As I laid out the sequence from the 1776 commission that came about at the tail end of the George Floyd protests, to our laundry lists of victimized White persons. Who didn't see a reason wasted for streaming tears coming around every corner in the last few years.  Whether it was Fauci & masks, then comparing themselves to slaves somehow or Jews being led to gas ovens.  To little Timmy was sad today because he learned that White people in the past did bad things to Black people intentionally.  Can't have Timmy learn that, imagine his surprise some day that some people still want to do bad things to others based on race.  Notice, no tears for the Native Americans, that doesn't seem to rate any outrage.  Kind of shitty I've always thought.

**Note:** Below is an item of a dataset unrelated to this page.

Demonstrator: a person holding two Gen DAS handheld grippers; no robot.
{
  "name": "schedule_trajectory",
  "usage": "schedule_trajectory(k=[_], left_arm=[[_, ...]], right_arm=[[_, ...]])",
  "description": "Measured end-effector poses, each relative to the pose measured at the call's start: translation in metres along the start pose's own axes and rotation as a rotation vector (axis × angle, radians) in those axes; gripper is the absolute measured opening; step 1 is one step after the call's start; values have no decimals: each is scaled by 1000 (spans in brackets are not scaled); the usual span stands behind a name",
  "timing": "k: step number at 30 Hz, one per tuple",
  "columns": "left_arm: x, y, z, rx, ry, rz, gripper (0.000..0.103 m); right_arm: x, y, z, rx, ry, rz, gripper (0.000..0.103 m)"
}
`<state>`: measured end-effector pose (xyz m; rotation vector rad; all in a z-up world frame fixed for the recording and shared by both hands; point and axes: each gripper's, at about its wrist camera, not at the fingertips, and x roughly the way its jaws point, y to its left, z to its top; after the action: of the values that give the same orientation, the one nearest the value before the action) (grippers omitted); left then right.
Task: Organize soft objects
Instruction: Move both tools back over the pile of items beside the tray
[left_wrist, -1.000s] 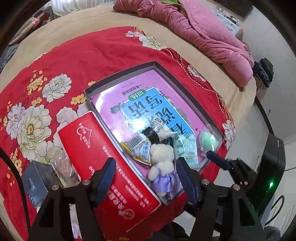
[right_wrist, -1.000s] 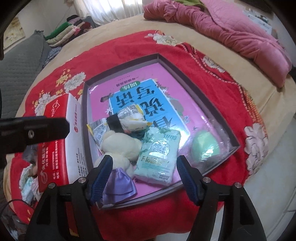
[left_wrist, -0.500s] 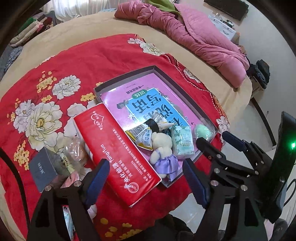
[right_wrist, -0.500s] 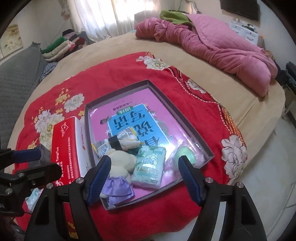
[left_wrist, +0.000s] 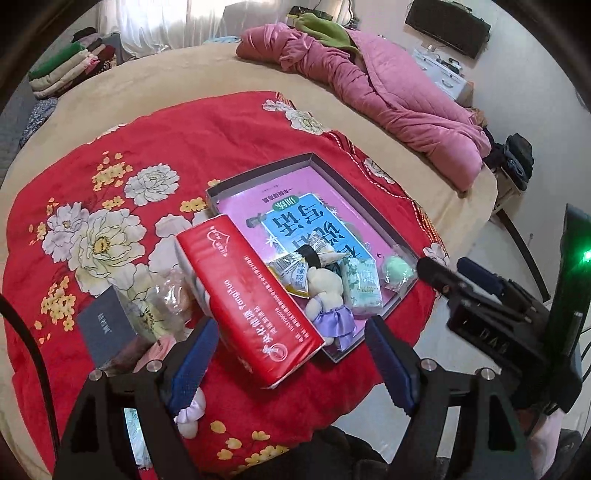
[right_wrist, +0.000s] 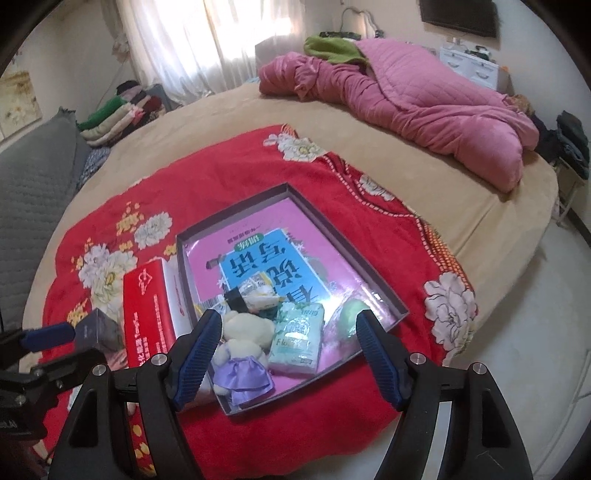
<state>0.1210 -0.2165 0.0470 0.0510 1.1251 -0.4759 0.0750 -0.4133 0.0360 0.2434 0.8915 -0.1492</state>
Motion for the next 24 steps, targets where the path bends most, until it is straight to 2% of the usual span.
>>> schedule_trajectory(k=[17,24], left_arm=[[-27,34,-28,-62,-31,52,81],[-43,44,-35,-80,-54,63,81]], right_arm=[[-39,22,-1,-43,-69,-4,76],[-67,50,1,-139,-131,-14,76]])
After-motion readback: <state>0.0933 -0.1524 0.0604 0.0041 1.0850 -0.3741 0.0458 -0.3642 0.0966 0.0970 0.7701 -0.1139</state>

That jump from issue to issue I believe has a progression.  As we are seeing now as the whole CRT thing is being made more laughable because of every hurt soul so impacted by it, but they can never explain what exactly is hurting them.  But it's always based on protecting THEIR feelings, while everyone else's can F' off because they are supposed tough ones.


----------



## Cmaier

JayMysteri0 said:


> That's just it though, no one is asking anyone to put themselves in a position to understand them.  It is helpful to do so though, in the futile attempt to rebut their endless creations to justify their victimhood.  No one has said there has been a sudden change though, quite the opposite.  I literally did say...
> 
> 
> 
> As I laid out the sequence from the 1776 commission that came about at the tail end of the George Floyd protests, to our laundry lists of victimized White persons. Who didn't see a reason wasted for streaming tears coming around every corner in the last few years.  Whether it was Fauci & masks, then comparing themselves to slaves somehow or Jews being led to gas ovens.  To little Timmy was sad today because he learned that White people in the past did bad things to Black people intentionally.  Can't have Timmy learn that, imagine his surprise some day that some people still want to do bad things to others based on race.  Notice, no tears for the Native Americans, that doesn't seem to rate any outrage.  Kind of shitty I've always thought.
> 
> That jump from issue to issue I believe has a progression.  As we are seeing now as the whole CRT thing is being made more laughable because of every hurt soul so impacted by it, but they can never explain what exactly is hurting them.  But it's always based on protecting THEIR feelings, while everyone else's can F' off because they are supposed tough ones.




So if all that’s true, the question is what can we predict from that? What comes next?


----------



## JayMysteri0

Cmaier said:


> So if all that’s true, the question is what can we predict from that? What comes next?



That's always been abundantly clear.

As that particular favored base of the republican party continues to shrink, as this country does become more & more "the melting pot" it advertises, the rhetoric will continue to grow worse.  While they could not get any real traction with Covid 19 being renamed the "Wuhan Virus" from ChYNA.  You better believe if another variant or worse emanates from Africa, they'll be putting in over time in tying that with Black people.  You saw how stupid we got just from Covid starting in China, and suddenly anyone Asian was in danger of being attacked.  As long as the seeming majority of the republican party would rather take the "easy" way of squabbling over "culture war" issues instead of actually governing, we can expect continued attacks along various avenues on "others".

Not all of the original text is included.